= THE TASK =
Where the records hold the string "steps", show the whole line it sits on.

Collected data

******************************

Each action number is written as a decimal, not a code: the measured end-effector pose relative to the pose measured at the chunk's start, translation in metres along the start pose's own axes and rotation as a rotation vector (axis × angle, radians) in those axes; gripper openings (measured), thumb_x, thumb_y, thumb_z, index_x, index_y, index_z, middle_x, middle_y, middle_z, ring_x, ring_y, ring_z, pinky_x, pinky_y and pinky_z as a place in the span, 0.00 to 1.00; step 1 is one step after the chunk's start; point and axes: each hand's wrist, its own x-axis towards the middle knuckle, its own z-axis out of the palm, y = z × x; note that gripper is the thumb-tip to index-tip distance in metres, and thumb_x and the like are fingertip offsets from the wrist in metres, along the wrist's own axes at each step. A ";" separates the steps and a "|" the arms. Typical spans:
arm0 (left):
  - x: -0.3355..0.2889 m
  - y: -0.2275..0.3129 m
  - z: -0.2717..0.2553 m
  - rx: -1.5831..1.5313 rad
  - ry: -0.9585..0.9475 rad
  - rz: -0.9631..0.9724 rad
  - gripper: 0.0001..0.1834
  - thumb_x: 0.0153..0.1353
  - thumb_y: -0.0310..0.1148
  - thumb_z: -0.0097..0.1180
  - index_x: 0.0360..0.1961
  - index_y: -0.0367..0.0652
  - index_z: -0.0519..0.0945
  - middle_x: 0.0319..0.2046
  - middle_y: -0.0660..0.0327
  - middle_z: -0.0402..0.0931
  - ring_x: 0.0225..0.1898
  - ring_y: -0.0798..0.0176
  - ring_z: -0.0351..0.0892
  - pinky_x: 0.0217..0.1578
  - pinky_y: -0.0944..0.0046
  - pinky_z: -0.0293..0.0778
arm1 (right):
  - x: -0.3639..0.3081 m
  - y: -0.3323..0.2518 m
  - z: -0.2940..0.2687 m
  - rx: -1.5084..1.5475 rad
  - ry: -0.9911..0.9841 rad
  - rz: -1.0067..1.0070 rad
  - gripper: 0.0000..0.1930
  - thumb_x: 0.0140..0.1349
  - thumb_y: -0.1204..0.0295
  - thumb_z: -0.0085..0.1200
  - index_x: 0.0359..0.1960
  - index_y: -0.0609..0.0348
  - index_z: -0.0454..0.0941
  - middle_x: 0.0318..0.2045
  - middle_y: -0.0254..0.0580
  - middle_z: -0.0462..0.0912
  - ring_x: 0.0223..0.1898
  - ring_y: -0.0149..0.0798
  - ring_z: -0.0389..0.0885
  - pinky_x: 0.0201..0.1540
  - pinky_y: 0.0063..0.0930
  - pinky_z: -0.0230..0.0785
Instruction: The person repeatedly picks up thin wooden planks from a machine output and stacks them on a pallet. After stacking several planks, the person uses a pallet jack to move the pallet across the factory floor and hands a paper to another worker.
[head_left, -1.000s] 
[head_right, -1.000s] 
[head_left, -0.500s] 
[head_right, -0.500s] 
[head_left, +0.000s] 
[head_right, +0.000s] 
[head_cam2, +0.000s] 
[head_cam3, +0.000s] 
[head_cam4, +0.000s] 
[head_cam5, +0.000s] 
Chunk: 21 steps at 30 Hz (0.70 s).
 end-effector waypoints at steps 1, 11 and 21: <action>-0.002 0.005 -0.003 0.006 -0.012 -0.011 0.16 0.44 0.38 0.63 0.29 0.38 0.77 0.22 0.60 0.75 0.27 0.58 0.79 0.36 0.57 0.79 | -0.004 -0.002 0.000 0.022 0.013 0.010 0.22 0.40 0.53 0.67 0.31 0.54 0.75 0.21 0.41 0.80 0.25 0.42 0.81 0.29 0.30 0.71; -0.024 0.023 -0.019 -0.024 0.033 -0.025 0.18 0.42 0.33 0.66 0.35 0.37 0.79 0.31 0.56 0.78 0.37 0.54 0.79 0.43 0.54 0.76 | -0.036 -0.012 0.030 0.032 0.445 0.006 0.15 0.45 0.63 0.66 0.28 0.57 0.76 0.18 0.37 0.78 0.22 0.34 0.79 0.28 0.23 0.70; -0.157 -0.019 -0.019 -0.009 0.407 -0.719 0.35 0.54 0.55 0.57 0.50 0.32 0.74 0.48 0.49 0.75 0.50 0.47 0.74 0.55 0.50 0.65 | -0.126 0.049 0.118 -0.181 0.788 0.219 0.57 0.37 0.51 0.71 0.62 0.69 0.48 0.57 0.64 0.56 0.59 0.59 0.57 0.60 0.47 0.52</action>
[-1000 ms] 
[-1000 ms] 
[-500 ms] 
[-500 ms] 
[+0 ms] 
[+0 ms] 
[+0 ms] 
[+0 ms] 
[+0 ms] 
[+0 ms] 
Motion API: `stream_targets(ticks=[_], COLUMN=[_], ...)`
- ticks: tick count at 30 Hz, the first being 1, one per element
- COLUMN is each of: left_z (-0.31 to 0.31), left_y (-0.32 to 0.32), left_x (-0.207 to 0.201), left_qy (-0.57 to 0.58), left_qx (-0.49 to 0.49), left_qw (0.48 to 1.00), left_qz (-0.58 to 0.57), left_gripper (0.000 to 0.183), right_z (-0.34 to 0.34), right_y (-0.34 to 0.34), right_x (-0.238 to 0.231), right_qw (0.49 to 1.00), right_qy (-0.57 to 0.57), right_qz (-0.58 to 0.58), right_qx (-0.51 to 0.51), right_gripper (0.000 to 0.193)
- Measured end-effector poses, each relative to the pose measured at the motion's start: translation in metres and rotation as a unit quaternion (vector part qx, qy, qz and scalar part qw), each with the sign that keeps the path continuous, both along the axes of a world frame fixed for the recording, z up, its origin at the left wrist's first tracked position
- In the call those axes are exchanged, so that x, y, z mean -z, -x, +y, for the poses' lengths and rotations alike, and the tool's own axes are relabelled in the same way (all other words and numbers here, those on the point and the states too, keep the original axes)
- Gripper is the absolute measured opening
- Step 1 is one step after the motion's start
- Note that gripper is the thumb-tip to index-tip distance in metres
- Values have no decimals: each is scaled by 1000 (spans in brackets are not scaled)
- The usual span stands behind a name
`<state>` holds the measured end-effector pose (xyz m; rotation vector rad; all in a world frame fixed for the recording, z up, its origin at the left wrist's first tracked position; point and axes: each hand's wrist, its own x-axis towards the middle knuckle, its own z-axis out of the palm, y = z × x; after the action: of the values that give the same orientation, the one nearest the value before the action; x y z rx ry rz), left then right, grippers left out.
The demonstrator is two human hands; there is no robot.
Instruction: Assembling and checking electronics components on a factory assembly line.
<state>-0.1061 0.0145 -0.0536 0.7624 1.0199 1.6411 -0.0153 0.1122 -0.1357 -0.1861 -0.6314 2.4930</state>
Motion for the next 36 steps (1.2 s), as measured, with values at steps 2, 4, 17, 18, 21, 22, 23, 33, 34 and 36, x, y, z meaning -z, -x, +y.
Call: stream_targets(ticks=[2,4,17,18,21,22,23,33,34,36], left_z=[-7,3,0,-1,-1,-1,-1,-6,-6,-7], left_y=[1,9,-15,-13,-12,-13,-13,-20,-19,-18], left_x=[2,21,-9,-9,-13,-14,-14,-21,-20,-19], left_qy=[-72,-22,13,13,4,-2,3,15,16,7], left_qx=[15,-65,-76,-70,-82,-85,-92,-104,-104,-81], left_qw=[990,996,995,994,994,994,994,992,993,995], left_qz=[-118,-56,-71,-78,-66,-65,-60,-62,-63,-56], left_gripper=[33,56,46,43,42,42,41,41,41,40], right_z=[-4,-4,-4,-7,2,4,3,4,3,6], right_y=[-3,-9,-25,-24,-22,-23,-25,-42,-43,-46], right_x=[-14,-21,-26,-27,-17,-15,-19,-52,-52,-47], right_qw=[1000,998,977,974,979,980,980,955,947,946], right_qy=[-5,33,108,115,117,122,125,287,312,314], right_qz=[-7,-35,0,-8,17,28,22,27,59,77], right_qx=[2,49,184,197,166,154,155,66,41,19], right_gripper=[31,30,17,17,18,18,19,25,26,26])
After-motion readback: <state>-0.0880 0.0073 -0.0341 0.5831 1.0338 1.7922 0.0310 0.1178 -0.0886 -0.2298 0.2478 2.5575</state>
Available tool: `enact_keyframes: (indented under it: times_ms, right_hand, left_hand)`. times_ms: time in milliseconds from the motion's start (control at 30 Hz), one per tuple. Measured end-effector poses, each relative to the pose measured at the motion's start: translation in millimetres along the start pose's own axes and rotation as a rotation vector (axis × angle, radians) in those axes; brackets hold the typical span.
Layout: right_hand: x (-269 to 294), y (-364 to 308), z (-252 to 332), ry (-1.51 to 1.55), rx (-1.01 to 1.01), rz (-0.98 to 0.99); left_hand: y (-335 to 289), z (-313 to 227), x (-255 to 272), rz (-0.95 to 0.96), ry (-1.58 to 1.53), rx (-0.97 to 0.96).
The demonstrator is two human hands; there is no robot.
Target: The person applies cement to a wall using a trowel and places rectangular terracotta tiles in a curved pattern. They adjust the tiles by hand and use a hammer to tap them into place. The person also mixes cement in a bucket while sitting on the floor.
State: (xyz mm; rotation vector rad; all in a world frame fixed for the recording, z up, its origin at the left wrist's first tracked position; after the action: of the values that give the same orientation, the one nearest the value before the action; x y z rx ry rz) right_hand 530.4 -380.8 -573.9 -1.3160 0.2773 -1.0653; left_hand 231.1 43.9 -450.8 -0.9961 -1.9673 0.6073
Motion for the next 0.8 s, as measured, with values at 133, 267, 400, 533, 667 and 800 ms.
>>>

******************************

= YOUR SOLUTION =
Each action number is written as a decimal, not a code: the measured end-effector pose relative to the pose measured at the chunk's start, translation in metres along the start pose's own axes and rotation as a rotation vector (axis × angle, radians) in those axes; gripper openings (measured), thumb_x, thumb_y, thumb_z, index_x, index_y, index_z, middle_x, middle_y, middle_z, ring_x, ring_y, ring_z, pinky_x, pinky_y and pinky_z as a place in the span, 0.00 to 1.00; step 1 is one step after the chunk's start; point and axes: each hand's wrist, its own x-axis towards the middle knuckle, its own z-axis out of the palm, y = z × x; note that gripper is the thumb-tip to index-tip distance in metres, and thumb_x and the like are fingertip offsets from the wrist in metres, along the wrist's own axes at each step. A ";" separates the steps and a "|" the arms. Typical spans:
Chunk: 21 steps at 30 Hz (0.70 s).
 end-effector waypoints at steps 1, 11 and 21: <action>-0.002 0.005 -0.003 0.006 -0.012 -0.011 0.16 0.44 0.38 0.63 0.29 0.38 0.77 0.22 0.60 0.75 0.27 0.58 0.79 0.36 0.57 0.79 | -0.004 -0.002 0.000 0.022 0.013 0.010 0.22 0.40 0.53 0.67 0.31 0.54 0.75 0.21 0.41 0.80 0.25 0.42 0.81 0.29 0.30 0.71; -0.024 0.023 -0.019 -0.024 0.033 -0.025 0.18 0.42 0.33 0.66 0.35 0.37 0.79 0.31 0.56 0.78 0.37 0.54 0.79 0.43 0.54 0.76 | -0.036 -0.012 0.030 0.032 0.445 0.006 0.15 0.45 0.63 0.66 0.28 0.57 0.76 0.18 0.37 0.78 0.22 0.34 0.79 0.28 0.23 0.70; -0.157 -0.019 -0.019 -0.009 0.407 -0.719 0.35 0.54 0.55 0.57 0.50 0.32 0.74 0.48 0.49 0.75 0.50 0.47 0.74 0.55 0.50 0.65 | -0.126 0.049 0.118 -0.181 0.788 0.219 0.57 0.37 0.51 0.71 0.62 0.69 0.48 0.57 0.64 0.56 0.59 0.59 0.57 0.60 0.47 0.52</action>
Motion for the next 36 steps (1.2 s), as measured, with values at steps 2, 4, 17, 18, 21, 22, 23, 33, 34 and 36, x, y, z meaning -z, -x, +y.

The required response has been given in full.